* [THE TASK]:
Spot each line in the data below containing "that" and copy it.

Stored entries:
========================================
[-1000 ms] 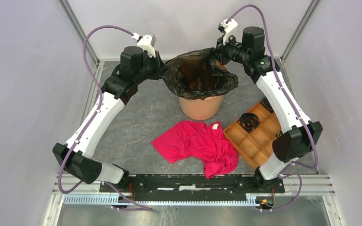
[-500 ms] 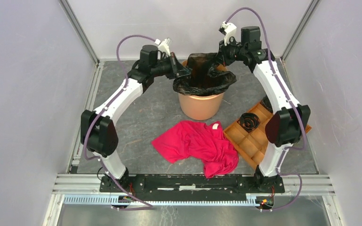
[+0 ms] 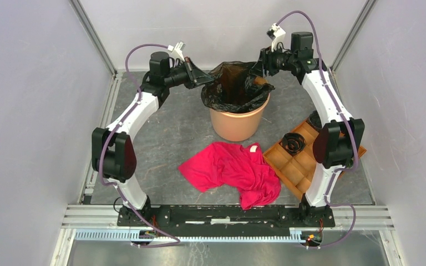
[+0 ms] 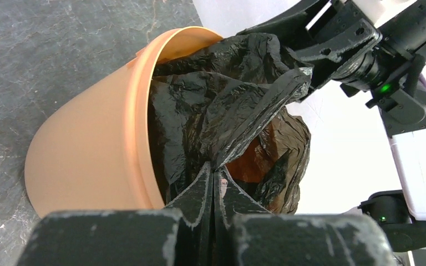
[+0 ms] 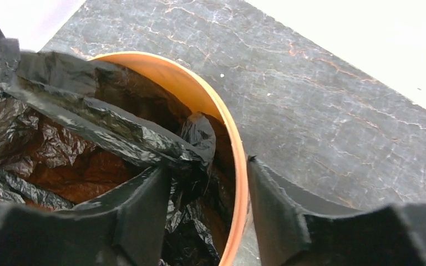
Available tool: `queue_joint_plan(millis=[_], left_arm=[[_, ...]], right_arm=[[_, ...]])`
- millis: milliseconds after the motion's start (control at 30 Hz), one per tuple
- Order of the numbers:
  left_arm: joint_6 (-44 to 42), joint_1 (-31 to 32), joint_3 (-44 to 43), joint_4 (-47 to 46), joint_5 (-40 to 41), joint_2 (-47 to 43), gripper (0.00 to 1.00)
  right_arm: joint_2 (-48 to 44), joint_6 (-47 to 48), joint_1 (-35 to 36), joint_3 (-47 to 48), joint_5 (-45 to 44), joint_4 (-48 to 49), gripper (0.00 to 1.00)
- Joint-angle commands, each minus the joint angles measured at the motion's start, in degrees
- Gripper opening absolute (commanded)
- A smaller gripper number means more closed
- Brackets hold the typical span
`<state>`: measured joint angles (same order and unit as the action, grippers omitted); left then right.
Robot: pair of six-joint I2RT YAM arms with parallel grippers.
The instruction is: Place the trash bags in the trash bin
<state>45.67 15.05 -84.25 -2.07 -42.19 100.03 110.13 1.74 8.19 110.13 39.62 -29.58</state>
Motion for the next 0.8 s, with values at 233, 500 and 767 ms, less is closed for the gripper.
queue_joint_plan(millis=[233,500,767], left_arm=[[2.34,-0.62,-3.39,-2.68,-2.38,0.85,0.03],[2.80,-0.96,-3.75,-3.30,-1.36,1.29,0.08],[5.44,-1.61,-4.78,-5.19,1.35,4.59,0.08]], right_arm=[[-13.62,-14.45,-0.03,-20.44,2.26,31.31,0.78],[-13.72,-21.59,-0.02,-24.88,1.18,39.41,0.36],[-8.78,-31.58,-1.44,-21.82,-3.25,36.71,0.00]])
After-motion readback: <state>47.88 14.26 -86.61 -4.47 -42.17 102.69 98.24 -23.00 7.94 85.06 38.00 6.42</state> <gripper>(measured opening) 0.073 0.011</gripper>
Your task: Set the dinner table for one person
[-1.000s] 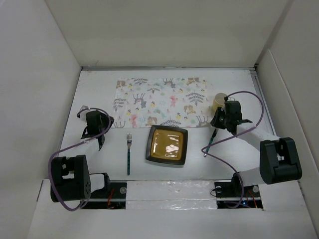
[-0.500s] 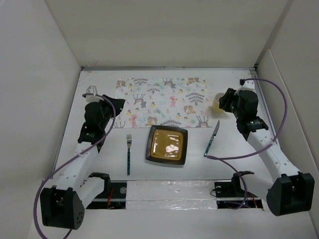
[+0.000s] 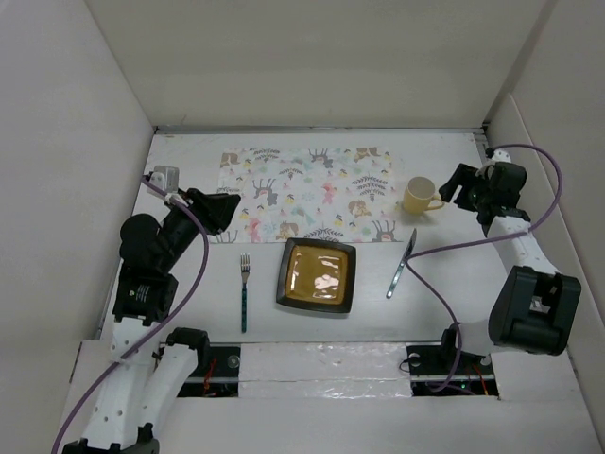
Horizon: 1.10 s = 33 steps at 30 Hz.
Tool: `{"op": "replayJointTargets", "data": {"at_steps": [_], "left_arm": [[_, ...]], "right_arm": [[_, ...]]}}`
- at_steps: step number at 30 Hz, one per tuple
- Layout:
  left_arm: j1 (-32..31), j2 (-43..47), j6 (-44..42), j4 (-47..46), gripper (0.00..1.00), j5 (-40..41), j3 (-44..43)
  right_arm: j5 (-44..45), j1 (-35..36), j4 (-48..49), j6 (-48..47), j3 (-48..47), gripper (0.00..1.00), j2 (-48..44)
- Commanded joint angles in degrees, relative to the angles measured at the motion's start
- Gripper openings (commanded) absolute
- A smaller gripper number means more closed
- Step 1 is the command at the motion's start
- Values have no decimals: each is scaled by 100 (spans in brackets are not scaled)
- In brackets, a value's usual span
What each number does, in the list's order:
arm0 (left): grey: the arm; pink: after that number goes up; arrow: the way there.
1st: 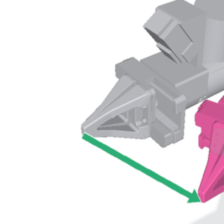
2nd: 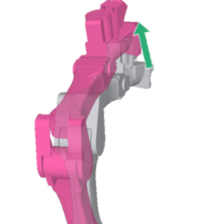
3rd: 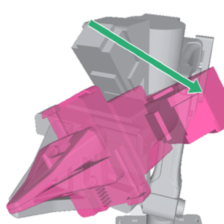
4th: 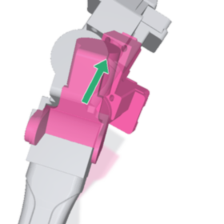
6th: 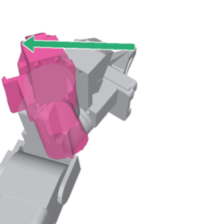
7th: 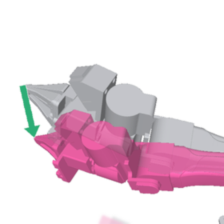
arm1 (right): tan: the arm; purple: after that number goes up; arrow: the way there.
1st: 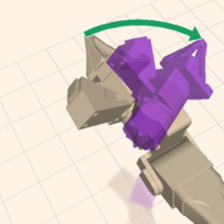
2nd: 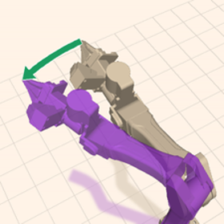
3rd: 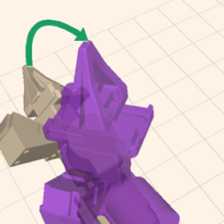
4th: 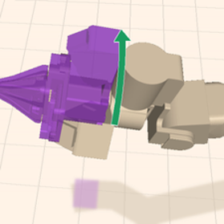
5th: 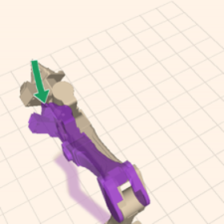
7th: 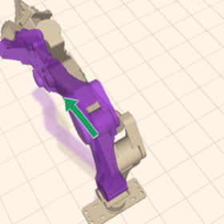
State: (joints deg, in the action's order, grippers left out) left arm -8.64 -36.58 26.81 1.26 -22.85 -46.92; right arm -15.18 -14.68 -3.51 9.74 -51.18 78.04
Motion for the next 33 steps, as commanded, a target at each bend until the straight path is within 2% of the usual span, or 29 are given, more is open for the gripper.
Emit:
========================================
* [COMPLETED EXERCISE]:
arm0 (left): grey: the arm; pink: after that number goes up; arrow: the way there.
arm1 (right): tan: the arm; purple: after that number goes up; arrow: the way there.

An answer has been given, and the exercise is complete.